Add tests for mixed/zero ploidy cases

jeromekelleher · jeromekelleher · commit 294132071019 · 2025-05-28T20:21:38.000+01:00
diff --git a/tests/test_vcf_writer.py b/tests/test_vcf_writer.py
@@ -11,7 +11,7 @@
 
 from vcztools import filter as filter_mod
 from vcztools.constants import INT_FILL, INT_MISSING
-from vcztools.vcf_writer import _compute_info_fields, write_vcf
+from vcztools.vcf_writer import _compute_info_fields, c_chunk_to_vcf, write_vcf
 
 from .utils import assert_vcfs_close, vcz_path_cache
 
@@ -386,7 +386,6 @@ def test_compute_info_fields():
         np.testing.assert_array_equal(expected_result[key], computed_info_fields[key])
 
 
-
 class TestApiErrors:
 
     @pytest.fixture()
@@ -400,9 +399,114 @@ def test_samples_and_drop_genotypes(self, vcz):
         ):
             write_vcf(vcz, sys.stdout, samples=["NA00001"], drop_genotypes=True)
 
-
     def test_no_output_filter_parse_error(self, vcz):
         output = StringIO()
         with pytest.raises(filter_mod.ParseError):
             write_vcf(vcz, output, include="Not a valid expression")
         assert output.getvalue() == ""
+
+
+def minimal_vcf_chunk(num_variants, num_samples, ploidy=2):
+    return {
+        "variant_position": 1 + np.arange(num_variants, dtype=np.int32),
+        "variant_contig": np.zeros(num_variants, dtype=np.int32),
+        # "variant_id": np.array(["."] * num_variants, dtype="S1"),
+        "variant_id": np.array(["."] * num_variants, dtype="S").reshape(
+            (num_variants, 1)
+        ),
+        "variant_allele": np.array([("A", "T")] * num_variants),
+        "variant_quality": np.zeros(num_variants, dtype=np.float32),
+        "variant_filter": np.ones(num_variants, dtype=bool).reshape((num_variants, 1)),
+        "call_genotype": np.zeros((num_variants, num_samples, ploidy), dtype=np.int8),
+    }
+
+
+def chunk_to_vcf(chunk):
+    filters = np.array([b"PASS"])
+    contigs = np.array([b"chr1"])
+    output = StringIO()
+    c_chunk_to_vcf(
+        chunk,
+        samples_selection=None,
+        contigs=contigs,
+        filters=filters,
+        output=output,
+        drop_genotypes=False,
+        no_update=False,
+    )
+    return output.getvalue()
+
+
+def chunk_to_vcf_file(chunk):
+    """
+    Simple function just to get the data out to a minimal file for
+    testing and evaluation
+    """
+    num_samples = chunk["call_genotype"].shape[1]
+
+    output = StringIO()
+    print("##fileformat=VCFv4.3", file=output)
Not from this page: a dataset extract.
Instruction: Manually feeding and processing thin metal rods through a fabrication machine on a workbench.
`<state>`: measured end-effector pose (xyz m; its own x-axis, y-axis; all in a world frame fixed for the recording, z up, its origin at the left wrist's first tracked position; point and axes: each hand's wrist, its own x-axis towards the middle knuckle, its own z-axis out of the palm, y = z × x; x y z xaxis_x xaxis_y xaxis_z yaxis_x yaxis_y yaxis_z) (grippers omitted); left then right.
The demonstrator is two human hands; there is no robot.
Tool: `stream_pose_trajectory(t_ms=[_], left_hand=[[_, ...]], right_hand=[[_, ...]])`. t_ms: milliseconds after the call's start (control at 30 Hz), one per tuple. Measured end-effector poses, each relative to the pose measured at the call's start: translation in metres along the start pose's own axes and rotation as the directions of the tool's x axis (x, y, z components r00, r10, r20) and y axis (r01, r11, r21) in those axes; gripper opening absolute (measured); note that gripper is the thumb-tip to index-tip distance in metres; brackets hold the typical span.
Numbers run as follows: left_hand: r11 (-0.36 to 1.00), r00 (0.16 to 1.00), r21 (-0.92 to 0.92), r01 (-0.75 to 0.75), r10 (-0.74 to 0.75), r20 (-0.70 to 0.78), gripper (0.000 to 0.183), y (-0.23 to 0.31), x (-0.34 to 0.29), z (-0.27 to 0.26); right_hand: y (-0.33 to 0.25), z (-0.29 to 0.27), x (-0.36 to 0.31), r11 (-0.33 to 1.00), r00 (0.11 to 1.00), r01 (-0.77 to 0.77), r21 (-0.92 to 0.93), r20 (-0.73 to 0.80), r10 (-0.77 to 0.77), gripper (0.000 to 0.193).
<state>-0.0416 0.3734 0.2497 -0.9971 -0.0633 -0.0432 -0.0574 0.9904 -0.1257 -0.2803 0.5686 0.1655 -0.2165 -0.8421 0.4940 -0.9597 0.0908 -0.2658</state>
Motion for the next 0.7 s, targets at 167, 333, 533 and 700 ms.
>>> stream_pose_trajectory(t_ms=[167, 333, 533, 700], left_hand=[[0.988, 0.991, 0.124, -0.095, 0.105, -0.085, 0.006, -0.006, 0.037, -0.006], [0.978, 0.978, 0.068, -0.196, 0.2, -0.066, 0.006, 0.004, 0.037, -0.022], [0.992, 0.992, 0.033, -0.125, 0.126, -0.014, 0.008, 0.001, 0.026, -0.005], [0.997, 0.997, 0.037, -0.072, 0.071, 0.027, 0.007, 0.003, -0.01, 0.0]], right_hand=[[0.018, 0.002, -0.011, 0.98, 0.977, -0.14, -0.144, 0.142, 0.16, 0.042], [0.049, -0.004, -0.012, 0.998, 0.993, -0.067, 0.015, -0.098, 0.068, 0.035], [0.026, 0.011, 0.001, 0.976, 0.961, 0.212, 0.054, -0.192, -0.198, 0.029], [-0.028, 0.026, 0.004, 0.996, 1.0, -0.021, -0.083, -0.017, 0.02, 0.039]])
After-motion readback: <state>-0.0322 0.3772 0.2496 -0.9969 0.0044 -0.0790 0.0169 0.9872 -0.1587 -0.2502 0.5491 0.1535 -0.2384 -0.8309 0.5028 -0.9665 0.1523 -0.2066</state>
+    print("##contig=<ID=chr1>", file=output)
+    print(
+        '##FORMAT=<ID=GT,Number=1,Type=String,Description="Genotype">',
+        file=output,
+    )
+    print(
+        "#CHROM",
+        "POS",
+        "ID",
+        "REF",
+        "ALT",
+        "QUAL",
+        "FILTER",
+        "INFO",
+        sep="\t",
+        end="",
+        file=output,
+    )
+    print(end="\t", file=output)
+    sample_ids = [f"x{j}" for j in range(num_samples)]
+    print("FORMAT", *sample_ids, sep="\t", file=output)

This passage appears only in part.